Here’s what the CTR graph looks like. It shows your rate over time, and you can hover over the play buttons to see which videos produced certain rates:
The graph above is from the vidIQ channel. As you can see, our CTR is 5.1% for the last 28 days.
Scrolling down further reveals a chart showing how many impressions we received in that period.
What Is a Good Click-Through Rate?
At one point, YouTube stated that “half of all channels and videos on YouTube have an impressions CTR that can range between 2% and 10%.”
Is your CTR within this range? If so, don't set wild expectations for yourself. YouTube's general range for CTR is just extra information; if you're at 2%, don't fall in love with idea of reaching 10% anytime soon. Slow and steady improvements will take you where you need to be.
Also, be careful about how you interpret YouTube's general CTR range. If you’re a small creator getting 100 impressions per video, it only takes a consistent 20 viewers for a 20% click-through rate. Compare that to a large channel with 150,000 impressions and 10,000 views. That’s a 6.6% click-through rate.
No matter what the numbers say, put your CTR into perspective:
- Is your click-through rate high because you don’t have many videos?
- Or is it decreasing because YouTube is showing your content to more viewers? That could mean you have more impressions but fewer clicks as you reach a new audience. New viewers will need more convincing before they click.
How to Get a Good Click-Through Rate
Ready to get more video clicks? Here are six ways to boost your CTR on YouTube:
- Make sure your channel has enough videos (so YouTube can give you a realistic CTR).
- Give yourself a “benchmark” based on your current or all-time CTR. This is your starting point from which you'll slowly increase over time.

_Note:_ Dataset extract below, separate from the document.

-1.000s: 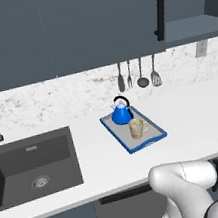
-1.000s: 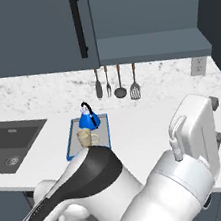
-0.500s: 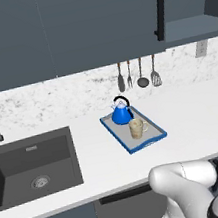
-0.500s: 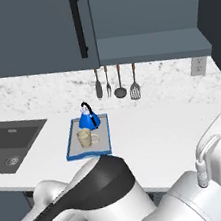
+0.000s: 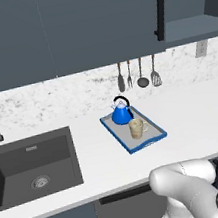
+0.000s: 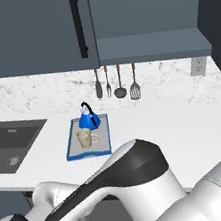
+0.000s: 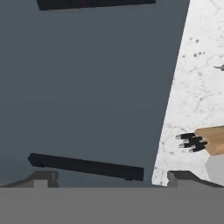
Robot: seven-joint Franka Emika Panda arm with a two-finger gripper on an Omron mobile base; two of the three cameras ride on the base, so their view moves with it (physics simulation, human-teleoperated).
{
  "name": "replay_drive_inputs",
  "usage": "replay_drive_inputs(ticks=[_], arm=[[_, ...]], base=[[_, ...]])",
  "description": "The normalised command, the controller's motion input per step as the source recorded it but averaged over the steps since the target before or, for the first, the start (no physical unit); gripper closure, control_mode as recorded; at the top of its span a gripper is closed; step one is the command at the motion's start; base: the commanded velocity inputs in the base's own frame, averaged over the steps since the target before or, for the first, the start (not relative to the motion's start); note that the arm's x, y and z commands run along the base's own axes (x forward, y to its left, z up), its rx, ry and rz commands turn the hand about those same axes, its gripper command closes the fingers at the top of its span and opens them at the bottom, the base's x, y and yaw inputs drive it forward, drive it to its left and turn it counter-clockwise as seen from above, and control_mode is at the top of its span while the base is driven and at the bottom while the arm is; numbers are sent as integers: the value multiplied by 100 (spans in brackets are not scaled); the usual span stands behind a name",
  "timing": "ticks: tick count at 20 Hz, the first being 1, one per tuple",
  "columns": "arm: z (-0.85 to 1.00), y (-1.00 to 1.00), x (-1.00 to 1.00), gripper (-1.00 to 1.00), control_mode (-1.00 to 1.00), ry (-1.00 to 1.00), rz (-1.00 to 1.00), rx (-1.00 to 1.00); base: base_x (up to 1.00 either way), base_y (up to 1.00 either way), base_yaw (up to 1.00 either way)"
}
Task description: Pick the kettle from the counter and place it on the tray. Then pick the mug from the cabinet and place it on the tray. Then close the cabinet doors.
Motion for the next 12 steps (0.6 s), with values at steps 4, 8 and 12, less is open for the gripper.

- Create thumbnails people want to click. YouTube is counting thumbnail views as impressions, but getting an actual “click” is important for your CTR. Make the thumbnail simple but interesting, with text that quickly explains the video’s value.
- Create juicy but relevant titles. Your video’s title is right next to the thumbnail, which gives you another chance to elicit a click. Do some keyword research to add relevant or trending phrases to your title.
- Write a good video description. Make sure it’s relevant and reinforces the title for search pages; descriptions are highly visible in this area.
- Make concise videos. In some areas of YouTube, viewers can see the length of a video overlaid on its thumbnail. Imagine a viewer coming to YouTube for a quick answer to one question. Will they click your video if it's an hour long?
One note about setting a CTR benchmark: how you do that is totally up to you. Our CTR on the vidIQ channel is 5.1% right now. But across the lifetime of our channel, it’s 6%. In that case, we might make 6% our true benchmark – which means we’d need to first meet and then exceed that rate.